O mito
do "bom selvagem" tem sua origem na obra do filósofo franco-suíço
Jean-Jacques Rousseau e consiste na tese de que o ser
humano era puro e inocente em seu estado natural, sendo a sociedade responsável
por incutir nele valores e hábitos que o conduziriam ao conflito e aos
problemas que na visão de Rousseau marcavam a sociedade. Adotando-se
este ponto de vista, a maioria dos problemas sociais, que envolvem crimes tais
como furtos, assassinatos e abusos, não seriam resultado de natureza pessoal,
mas social. Eles seriam, na verdade, o produto nefasto
de uma sociedade desigual e injusta, que, ao submeter o indivíduo a uma
existência miserável, o encaminha para agir diferente daquilo que é socialmente
desejável. Deste modo, a solução dos problemas sociais passava pela
necessidade de se rever as instituições modernas da sociedade. Ninguém pode
deixar de reconhecer a influência da teoria do bom selvagem na consciência
contemporânea. Ela é vista no presente respeito por tudo o que é natural
(alimentos naturais, remédios naturais, parto natural, cultura vegana,
naturalista, minimalista, etc) e na desconfiança diante do que é feito pelo
homem, no desuso dos estilos autoritários de criação de filhos e na concepção
dos problemas sociais como defeitos reparáveis em nossas instituições, e não como tragédias inerentes à condição humana.Deste
modo, a solução dos problemas sociais passava pela necessidade de se rever as
instituições modernas da sociedade, pois segundo Rousseu “O homem nasce bom,
mas a sociedade o corrompe”, defende o filósofo iluminista. Entretanto, o mito criado pelo filósofo em torno da figura do
bom selvagem, o ser humano em seu estado natural, não contaminado por
constrangimentos sociais deve ser entendido como uma idealização meramente
teórica e não factível.Além disso, a obra de Rousseau não pretende negar
os ganhos da civilização para reconduzir a espécie humana à felicidade.Na
decadência da humanidade, provocada pelo desejo de possuir, pelo solo
demarcado, pela violência e a necessidade de leis, é,
que Rousseau vai mostrar ao narrar a origem da sociedade: O exemplo dos
selvagens, que foram encontrados quase todos nesse estágio, parece confirmar
que o gênero humano fora feito para assim permanecer para sempre. Que
esse estado é a verdadeira juventude do mundo, é que todos os progressos
anteriores foram em aparência, outros tantos passos para a perfeição do
indivíduo, mas, na verdade, para a decrepitude da espécie (ROUSSEAU, 2005, p.
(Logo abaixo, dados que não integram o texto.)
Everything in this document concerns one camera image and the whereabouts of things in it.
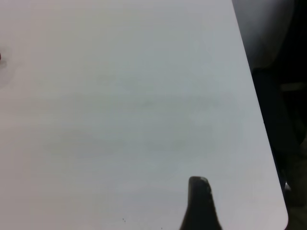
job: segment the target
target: black object
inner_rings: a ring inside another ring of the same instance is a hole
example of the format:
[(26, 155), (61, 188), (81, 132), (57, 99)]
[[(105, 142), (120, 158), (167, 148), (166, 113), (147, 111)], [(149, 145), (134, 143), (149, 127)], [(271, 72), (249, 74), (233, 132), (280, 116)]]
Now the black object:
[(306, 82), (307, 0), (296, 0), (294, 14), (276, 60), (265, 69), (255, 69), (252, 78), (275, 165), (284, 192), (286, 162), (300, 155), (298, 134), (280, 91), (280, 84)]
[(222, 230), (209, 182), (204, 177), (189, 179), (188, 207), (180, 230)]

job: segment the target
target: table surface
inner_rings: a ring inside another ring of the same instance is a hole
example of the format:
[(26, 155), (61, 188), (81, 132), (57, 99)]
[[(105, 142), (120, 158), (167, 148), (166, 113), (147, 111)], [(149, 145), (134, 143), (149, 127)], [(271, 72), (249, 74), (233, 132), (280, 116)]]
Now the table surface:
[(231, 0), (0, 0), (5, 230), (225, 230), (287, 212)]

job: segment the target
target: white table
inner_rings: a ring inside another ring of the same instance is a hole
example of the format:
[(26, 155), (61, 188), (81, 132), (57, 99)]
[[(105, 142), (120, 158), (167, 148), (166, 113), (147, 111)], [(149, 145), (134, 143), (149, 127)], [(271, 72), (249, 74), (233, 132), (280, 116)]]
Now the white table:
[(1, 229), (177, 230), (190, 176), (285, 228), (231, 0), (1, 0), (0, 52)]

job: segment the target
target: white surface
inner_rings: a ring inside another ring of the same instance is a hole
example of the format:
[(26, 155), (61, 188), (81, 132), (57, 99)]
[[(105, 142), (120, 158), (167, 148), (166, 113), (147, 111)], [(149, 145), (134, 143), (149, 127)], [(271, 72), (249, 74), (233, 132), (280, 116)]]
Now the white surface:
[(287, 213), (230, 0), (0, 2), (5, 230), (225, 230)]

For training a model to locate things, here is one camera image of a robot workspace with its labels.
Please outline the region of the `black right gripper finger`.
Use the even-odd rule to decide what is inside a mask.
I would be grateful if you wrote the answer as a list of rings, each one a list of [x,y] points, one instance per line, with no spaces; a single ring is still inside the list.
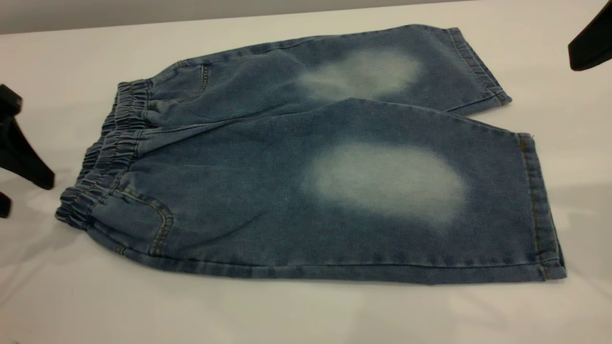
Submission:
[[[584,71],[612,58],[612,2],[568,44],[570,69]]]

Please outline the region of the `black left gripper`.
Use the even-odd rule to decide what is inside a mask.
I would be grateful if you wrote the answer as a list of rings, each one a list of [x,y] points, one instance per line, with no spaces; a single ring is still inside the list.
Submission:
[[[55,186],[54,172],[40,159],[18,126],[15,116],[22,110],[20,95],[0,85],[0,165],[45,190]],[[0,218],[11,214],[11,199],[0,192]]]

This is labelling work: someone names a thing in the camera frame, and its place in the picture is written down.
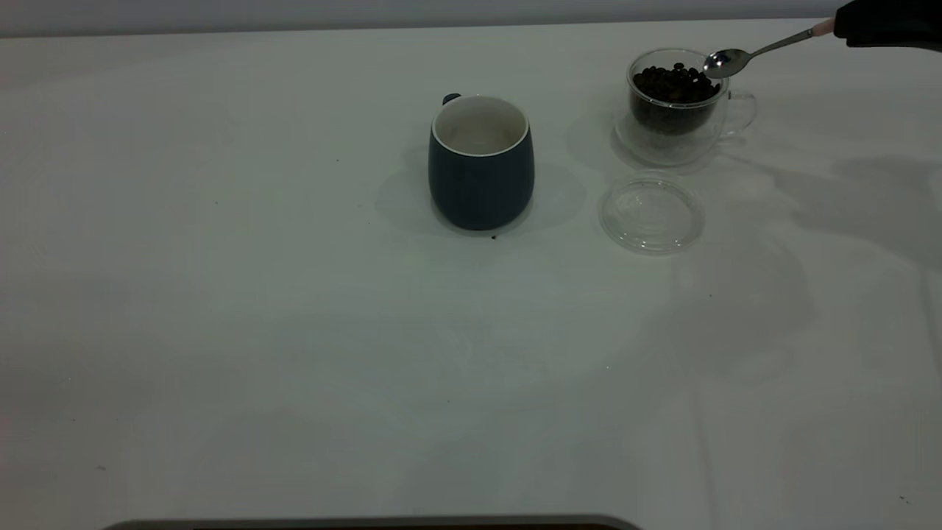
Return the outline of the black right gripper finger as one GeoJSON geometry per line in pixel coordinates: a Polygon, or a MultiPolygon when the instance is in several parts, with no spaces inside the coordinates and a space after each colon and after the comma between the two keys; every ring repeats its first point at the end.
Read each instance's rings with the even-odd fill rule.
{"type": "Polygon", "coordinates": [[[941,51],[940,1],[867,1],[835,13],[835,36],[851,48],[912,48],[941,51]]]}

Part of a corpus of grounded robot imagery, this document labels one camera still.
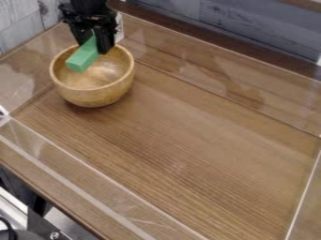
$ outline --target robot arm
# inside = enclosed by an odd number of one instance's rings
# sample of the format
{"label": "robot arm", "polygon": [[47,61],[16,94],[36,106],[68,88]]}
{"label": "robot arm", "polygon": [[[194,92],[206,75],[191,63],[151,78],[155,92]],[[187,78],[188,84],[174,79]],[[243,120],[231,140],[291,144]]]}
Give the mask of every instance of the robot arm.
{"label": "robot arm", "polygon": [[116,12],[107,7],[107,0],[69,0],[69,4],[59,6],[64,23],[79,45],[96,36],[96,47],[106,54],[115,44]]}

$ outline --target gray wall
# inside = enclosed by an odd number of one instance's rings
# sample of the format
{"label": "gray wall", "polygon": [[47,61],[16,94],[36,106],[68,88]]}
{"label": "gray wall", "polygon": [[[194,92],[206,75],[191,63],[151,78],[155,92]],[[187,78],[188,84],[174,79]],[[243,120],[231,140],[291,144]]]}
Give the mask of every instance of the gray wall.
{"label": "gray wall", "polygon": [[53,26],[59,0],[0,0],[0,53]]}
{"label": "gray wall", "polygon": [[317,61],[321,13],[279,0],[131,0]]}

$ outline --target wooden bowl
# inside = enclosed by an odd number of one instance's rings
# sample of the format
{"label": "wooden bowl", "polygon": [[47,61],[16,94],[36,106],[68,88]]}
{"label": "wooden bowl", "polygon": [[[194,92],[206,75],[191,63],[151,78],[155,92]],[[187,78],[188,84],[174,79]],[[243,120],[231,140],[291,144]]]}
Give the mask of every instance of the wooden bowl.
{"label": "wooden bowl", "polygon": [[131,89],[134,58],[126,48],[115,45],[85,72],[79,73],[65,66],[77,47],[73,45],[56,55],[49,64],[49,75],[68,102],[87,108],[103,107],[118,101]]}

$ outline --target green sponge
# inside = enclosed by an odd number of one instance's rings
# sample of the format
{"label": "green sponge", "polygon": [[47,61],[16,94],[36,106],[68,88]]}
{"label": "green sponge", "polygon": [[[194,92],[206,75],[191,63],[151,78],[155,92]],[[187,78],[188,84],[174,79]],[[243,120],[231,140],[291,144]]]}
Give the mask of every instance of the green sponge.
{"label": "green sponge", "polygon": [[72,71],[84,72],[97,57],[96,39],[95,36],[92,36],[67,59],[67,67]]}

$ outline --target bowl rim
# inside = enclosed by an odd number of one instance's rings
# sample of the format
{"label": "bowl rim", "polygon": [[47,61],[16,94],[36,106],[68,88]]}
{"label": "bowl rim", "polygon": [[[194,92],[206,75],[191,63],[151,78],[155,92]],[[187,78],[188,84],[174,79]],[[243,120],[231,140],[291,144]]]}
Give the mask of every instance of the bowl rim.
{"label": "bowl rim", "polygon": [[69,49],[73,49],[79,47],[79,45],[71,45],[67,49],[64,49],[59,54],[55,55],[53,59],[51,60],[49,62],[49,76],[53,80],[53,82],[56,84],[59,84],[60,86],[63,86],[64,88],[69,89],[69,90],[75,90],[75,91],[81,91],[81,92],[88,92],[88,91],[96,91],[96,90],[102,90],[107,87],[111,87],[114,85],[116,85],[118,83],[120,83],[124,79],[127,79],[127,77],[131,75],[131,72],[132,72],[132,69],[134,69],[134,57],[132,57],[132,54],[131,52],[120,45],[115,44],[114,48],[118,48],[124,54],[126,56],[130,58],[130,67],[126,71],[126,73],[122,75],[122,77],[115,81],[115,82],[111,82],[103,86],[99,86],[96,88],[91,88],[91,89],[79,89],[79,88],[75,88],[75,87],[71,87],[68,86],[67,84],[64,84],[56,77],[55,73],[53,73],[53,65],[56,63],[56,60],[59,59],[59,57],[69,50]]}

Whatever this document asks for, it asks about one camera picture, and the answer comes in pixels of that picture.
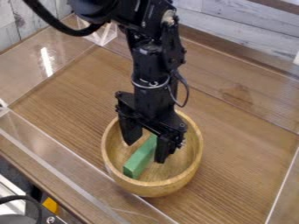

92).Assim, para fundamentar seu pensamento que segue em
direção oposta ao progresso louvado por grande parte dos demais filósofos,
Rousseau vale-se de forma particular e individual dos mitos como se fosse uma verdade
universal. Isso mostra que o mito do bom selvagem segue sua carreira em
todas as utopias e ideologias ocidentais até Jean-Jacques Rousseau, o que
mostra não ter o ocidente renunciado ao antigo sonho da busca pelo paraíso
terrestre. Logo, nesse tempo, éramos bons e sem pecado. A versão atualizada do mito do bom selvagem é que o homem ocidental se
afastou da natureza e deixou de entendê-la e amá-la. Vale ressaltar que boa
parte das utopias, como a do mito do bom selvagem, é ancorada em alguma noção
equivocada, sentimentalista, irreal e reacionária de uma época de ouro perdida.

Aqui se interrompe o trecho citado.